PRINT December 2004

Svetlana Alpers


The recent surge of interest in Manet and Velázquez bodes well for painting. The international “Manet/Velázquez” exhibition that toured in 2002–2003 had two venues and two incarnations. At the Musée d’Orsay in Paris it was subtitled “La Manière espagnole au XIXe siècle.” In its New York version the subtitle became “The French Taste for Spanish Painting.” Whatever else was intended, and there was more, looking at those two artists focused attention on painting as it has been in the past and prompted thoughts about painting now and its possibilities in the future. In Paris, Manet was presented as one of many French artists taking up Spain and things Spanish. In New York, Velázquez was among the many Spanish painters known to French (and, in addition, American) painters. In New York, in particular, explanatory wall labels proliferated to convey historical points about the collecting and migration of pictures. The show was large, the effect cluttered, and though their paintings were present, the Manet/Velázquez of the title was, in the event, a bit of a come-on.
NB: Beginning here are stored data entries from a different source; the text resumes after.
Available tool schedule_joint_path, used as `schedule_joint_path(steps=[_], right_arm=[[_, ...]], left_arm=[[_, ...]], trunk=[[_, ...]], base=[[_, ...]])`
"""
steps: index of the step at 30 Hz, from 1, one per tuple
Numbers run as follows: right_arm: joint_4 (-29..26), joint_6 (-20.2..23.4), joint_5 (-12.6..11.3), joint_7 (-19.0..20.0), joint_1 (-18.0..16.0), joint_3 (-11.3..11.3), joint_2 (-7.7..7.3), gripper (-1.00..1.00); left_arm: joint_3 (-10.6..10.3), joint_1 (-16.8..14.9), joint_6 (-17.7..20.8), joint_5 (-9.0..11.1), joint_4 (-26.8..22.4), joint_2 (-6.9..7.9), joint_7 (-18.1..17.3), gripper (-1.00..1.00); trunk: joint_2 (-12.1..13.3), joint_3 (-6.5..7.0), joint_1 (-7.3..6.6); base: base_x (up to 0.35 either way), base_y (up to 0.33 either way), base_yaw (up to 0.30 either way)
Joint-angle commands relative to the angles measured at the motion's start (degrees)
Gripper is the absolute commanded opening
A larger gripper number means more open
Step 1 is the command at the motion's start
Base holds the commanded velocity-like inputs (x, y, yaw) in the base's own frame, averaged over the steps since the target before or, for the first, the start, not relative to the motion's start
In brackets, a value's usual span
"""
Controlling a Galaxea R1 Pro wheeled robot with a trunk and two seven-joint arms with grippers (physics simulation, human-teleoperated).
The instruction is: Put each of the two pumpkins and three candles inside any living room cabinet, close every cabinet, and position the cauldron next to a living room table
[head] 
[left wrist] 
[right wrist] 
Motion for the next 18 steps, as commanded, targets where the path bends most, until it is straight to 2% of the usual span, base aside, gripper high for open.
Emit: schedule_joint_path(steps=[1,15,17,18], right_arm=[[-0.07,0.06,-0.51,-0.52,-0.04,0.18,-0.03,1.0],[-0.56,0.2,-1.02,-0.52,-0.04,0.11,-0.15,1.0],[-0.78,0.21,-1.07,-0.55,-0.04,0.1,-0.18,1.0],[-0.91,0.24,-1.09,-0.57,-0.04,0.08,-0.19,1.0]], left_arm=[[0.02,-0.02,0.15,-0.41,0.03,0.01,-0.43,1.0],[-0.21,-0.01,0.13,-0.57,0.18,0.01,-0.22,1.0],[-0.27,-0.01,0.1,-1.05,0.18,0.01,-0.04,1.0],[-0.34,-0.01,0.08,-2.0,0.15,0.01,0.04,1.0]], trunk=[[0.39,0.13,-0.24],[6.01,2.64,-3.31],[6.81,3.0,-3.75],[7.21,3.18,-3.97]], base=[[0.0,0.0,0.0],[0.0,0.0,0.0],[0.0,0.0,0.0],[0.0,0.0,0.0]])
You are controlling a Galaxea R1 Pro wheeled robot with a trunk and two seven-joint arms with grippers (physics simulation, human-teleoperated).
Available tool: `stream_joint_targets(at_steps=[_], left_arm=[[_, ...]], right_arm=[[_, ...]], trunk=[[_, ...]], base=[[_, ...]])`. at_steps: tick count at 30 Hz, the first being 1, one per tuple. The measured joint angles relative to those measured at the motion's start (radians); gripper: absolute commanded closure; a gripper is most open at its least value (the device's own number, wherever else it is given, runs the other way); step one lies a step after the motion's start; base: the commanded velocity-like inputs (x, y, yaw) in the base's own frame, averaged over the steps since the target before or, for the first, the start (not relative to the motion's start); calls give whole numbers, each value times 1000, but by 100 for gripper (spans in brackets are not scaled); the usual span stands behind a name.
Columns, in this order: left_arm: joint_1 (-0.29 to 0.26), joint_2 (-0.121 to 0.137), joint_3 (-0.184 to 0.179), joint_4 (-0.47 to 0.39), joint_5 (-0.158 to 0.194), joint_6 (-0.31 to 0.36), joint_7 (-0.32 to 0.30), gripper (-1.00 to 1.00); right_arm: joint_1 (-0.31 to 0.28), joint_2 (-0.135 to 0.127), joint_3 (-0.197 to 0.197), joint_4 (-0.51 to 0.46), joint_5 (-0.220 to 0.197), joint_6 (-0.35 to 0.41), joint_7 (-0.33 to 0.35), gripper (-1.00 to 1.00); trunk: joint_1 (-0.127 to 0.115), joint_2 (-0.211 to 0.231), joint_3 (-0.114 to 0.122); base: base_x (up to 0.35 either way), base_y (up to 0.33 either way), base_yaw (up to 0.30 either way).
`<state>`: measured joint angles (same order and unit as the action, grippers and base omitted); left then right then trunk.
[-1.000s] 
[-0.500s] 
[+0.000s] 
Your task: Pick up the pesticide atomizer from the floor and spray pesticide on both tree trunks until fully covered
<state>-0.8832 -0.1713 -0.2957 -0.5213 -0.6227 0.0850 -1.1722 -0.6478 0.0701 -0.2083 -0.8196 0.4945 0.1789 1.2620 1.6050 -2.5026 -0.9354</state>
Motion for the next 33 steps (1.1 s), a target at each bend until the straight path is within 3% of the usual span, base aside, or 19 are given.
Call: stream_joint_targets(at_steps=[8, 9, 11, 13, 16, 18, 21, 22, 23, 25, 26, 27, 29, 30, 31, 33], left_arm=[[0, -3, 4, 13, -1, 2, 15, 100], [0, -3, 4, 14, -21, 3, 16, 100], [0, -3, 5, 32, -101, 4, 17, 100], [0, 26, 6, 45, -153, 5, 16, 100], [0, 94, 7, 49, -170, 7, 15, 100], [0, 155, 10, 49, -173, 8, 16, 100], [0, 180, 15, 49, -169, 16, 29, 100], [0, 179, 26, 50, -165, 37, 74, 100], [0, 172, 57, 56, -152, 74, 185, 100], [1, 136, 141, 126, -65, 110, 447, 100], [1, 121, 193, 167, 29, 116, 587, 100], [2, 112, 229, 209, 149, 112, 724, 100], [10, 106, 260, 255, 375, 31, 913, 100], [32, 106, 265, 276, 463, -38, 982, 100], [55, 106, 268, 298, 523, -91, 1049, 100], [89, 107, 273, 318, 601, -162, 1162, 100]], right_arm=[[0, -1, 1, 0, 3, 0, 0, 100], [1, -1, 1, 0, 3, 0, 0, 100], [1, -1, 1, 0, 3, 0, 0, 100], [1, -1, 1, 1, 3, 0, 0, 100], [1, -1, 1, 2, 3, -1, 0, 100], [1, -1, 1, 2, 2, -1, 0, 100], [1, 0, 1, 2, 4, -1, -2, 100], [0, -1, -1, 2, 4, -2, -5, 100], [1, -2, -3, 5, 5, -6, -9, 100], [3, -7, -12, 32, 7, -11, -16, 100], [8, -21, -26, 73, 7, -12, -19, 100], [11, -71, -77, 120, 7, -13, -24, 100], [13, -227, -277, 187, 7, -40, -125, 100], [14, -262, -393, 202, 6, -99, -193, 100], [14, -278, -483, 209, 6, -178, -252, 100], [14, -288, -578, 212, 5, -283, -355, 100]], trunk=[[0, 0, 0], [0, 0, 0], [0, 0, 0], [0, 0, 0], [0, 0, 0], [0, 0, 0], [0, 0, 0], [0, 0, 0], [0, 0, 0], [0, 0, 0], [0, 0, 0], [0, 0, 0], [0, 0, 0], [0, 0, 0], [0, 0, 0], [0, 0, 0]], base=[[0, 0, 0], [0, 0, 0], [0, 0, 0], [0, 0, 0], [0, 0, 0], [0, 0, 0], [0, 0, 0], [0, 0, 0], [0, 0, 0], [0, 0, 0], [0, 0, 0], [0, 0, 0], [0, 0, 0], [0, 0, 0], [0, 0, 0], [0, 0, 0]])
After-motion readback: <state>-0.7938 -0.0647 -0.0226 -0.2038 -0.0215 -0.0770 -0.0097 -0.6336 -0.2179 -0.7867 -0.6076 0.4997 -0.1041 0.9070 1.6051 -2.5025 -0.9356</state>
By contrast, “Manet at the Prado,” a separate exhibition that opened toward the end of 2003 and closed early in 2004 with Madrid as its only (and indeed, given its nature, its only possible) venue, was designed to give pictorial matters free rein to see what they would yield. It did that, first, by taking advantage of what the Prado had to hand: What would Manet look like set among the Prado paintings, in particular Velázquez’s? And second, by giving freedom to Manet himself: What would Manet look like set among himself—his paintings mingled on the walls with the prints and drawings he made that led up to and emerged from them?

The Madrid exhibition was, in part, a homecoming. Manet himself had made a pilgrimage to Madrid to see Velázquez’s paintings in late August 1865 as a way of escaping the critical assaults of the Salon reviews of Olympia, 1863, and The Mocking of Christ, 1865. (Manet had indeed been attacked, though both Baudelaire and, on a later occasion, Berthe Morisot, remarked on how thin-skinned their friend was.) It was the first and only time Manet saw Velázquez en face. It confirmed what he had intuited and what in fact was already visible in his paintings before the trip.

In October 2003, it was Manet’s works that made the trip. Directly before the viewer in the Prado’s grand gallery, long before one reached the exhibition proper, was Manet’s The Mocking of Christ (reviled in 1865, now an honored visitor from Chicago). It was the first of several of his paintings situated on the recto and verso of supports erected for the occasion at a certain distance from one another down the middle of the long gallery, which was otherwise hung with Spanish paintings. Manet’s paintings travel well, I thought. They are remarkably self-contained. If the lighting on them is good (they do not benefit from the changing light of day, as some paintings do), they hold their own whatever the surroundings.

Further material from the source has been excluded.